EXERCISE:
Every line that holds the word "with" needs to be copied from the data below.

DATA EXTRACT:
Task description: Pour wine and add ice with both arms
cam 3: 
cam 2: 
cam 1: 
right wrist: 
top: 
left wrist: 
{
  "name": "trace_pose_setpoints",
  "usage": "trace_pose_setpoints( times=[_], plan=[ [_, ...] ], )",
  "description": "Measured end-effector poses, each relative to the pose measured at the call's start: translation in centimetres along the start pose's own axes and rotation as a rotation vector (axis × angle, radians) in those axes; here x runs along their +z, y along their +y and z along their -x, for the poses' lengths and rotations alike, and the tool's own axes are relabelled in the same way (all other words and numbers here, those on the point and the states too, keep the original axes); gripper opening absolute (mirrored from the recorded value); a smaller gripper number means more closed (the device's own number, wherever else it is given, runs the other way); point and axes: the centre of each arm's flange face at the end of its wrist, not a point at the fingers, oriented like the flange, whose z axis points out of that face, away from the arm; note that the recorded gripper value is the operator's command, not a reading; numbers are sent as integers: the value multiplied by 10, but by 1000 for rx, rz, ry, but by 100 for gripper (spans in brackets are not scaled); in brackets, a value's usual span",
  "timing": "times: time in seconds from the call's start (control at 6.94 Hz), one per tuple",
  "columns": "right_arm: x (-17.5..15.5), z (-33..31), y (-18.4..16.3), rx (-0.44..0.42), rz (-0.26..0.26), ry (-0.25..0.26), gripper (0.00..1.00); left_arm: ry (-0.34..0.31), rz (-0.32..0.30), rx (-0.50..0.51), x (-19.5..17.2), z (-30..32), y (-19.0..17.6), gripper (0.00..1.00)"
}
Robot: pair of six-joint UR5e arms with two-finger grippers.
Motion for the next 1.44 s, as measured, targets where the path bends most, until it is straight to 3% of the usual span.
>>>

RESULT FOR THIS TASK:
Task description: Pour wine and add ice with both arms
Robot: pair of six-joint UR5e arms with two-finger grippers.

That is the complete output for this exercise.